His plan was for the monitors to lead the way, holding to the right of the red buoy and providing an iron screen for the wooden ships as the two columns made their parallel runs past Fort Morgan, then going on to engage the ram in an all-out fight inside the bay, with such help as the multi-gunned sloops could provide. He would more or less ignore Fort Gaines while steaming in, not only because it was more than two miles off, but also because he planned to distract the attention of its gunners by having the army make a landing on the other end of Dauphin Island, then move east to invest the work from the landward side; after which Morgan would be served in the same fashion. But here too was a rub. The army, like the monitors, though promised, did not come. First there was Banks’s drawn-out involvement up the Red, then a delay while Canby got the survivors back to New Orleans and in shape for the march to Mobile — which finally was cancelled when Grant was obliged to summon all but a handful to Virginia in late June, as replacements for Meade’s heavy casualties.
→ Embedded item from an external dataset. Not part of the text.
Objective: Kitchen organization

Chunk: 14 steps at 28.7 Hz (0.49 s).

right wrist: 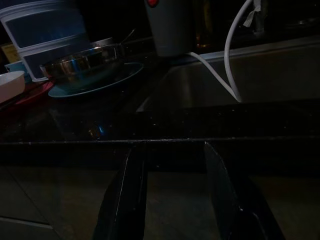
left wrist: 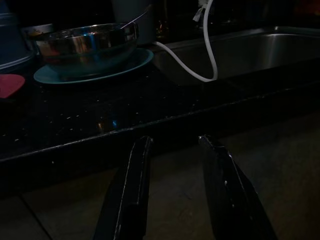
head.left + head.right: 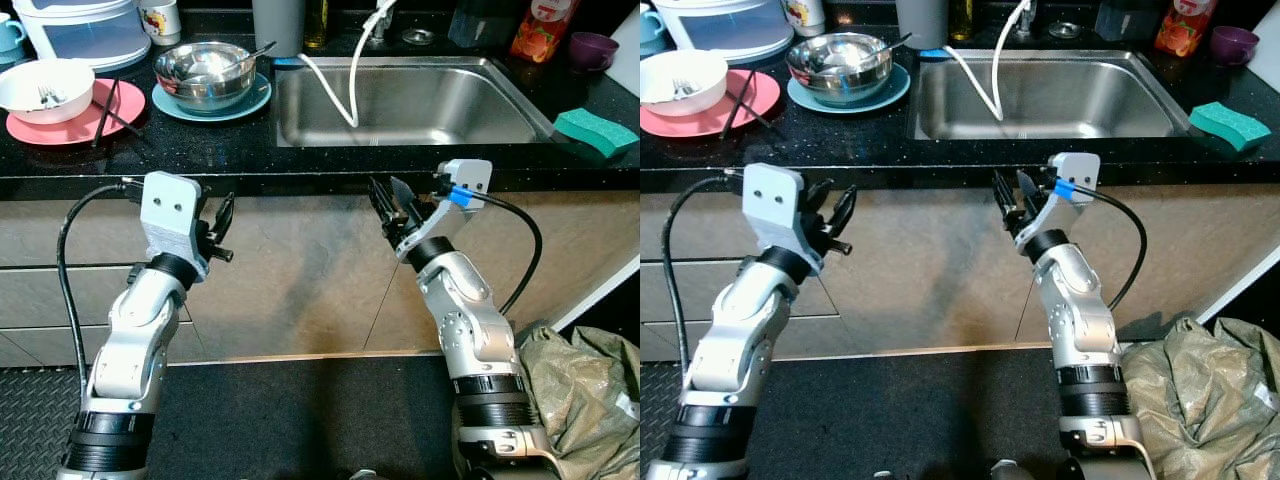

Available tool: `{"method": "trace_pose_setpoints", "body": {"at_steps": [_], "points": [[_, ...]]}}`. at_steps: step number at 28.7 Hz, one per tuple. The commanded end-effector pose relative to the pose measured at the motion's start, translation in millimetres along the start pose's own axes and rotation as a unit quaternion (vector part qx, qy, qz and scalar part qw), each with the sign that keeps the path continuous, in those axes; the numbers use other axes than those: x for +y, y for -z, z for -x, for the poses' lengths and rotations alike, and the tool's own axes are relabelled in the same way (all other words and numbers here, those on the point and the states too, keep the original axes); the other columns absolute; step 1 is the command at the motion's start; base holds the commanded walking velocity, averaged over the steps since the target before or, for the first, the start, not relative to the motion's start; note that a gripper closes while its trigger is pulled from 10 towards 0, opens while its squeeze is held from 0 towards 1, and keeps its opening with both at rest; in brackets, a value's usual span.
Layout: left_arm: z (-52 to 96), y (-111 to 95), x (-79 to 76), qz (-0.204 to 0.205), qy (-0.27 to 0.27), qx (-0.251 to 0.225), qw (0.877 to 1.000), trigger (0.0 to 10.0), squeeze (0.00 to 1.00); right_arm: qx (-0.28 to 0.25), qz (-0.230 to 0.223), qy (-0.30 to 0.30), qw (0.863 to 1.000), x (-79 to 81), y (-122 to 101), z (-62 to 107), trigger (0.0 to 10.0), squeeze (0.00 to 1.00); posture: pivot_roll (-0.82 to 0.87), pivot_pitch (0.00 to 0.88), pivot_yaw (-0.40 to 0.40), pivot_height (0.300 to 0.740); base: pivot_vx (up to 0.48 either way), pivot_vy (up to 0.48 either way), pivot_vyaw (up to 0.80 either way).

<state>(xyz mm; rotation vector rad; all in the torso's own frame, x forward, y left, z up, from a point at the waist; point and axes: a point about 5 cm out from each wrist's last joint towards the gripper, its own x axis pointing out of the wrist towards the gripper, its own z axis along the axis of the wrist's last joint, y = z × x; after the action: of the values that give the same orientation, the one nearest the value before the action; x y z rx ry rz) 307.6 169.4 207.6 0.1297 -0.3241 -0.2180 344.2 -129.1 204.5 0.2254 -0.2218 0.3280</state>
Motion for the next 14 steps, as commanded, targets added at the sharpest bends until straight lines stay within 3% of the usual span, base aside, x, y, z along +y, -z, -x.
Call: {"method": "trace_pose_setpoints", "body": {"at_steps": [1, 14], "points": [[3.1, -0.8, 1.4, -0.006, -0.001, -0.003, 1.000, 10.0, 0.00, -0.004, 0.006, -0.001, 1.000, 2.6, -0.6, -1.9, 10.0, 0.00, 0.04, 0.109, -0.045, 0.740, 0.262, 0.000, 0.00], [2.3, -1.8, -1.7, -0.005, 0.016, -0.005, 1.000, 10.0, 0.00, -0.005, 0.008, -0.004, 1.000, 4.7, -0.4, -2.3, 10.0, 0.00, 0.04, 0.101, -0.039, 0.740, 0.311, 0.000, 0.00]]}}
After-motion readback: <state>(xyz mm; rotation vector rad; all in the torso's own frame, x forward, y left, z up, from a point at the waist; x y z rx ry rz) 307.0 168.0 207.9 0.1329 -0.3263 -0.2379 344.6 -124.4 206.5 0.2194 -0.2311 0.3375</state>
Canby visited the fleet in early July and agreed to send Major General Gordon Granger with 2000 men in transports, admittedly a small force but quite as large as he felt he could afford.
Farragut had to be satisfied, and in any case his impatience was mainly with the monitors, which still had not arrived. By way of diversion from the heat and boredom, both of which were oppressive, he rehearsed the run past Fort Morgan, and the fight that was to follow inside the bay, on a wardroom table grooved with the points of the compass, maneuvering little boat-shaped wooden blocks carved for him by the
Hartford’s
carpenter. Meanwhile, Buchanan’s inactivity puzzled and irked him more and more. “Now is the time,” he declared in mid-July. “The sea is as calm as possible and everything propitious.… Still he remains behind the fort, and I suppose it will be the old story over again. If he won’t visit me, I will have to visit him. I am all ready as soon as the soldiers arrive to stop up the back door of each fort.”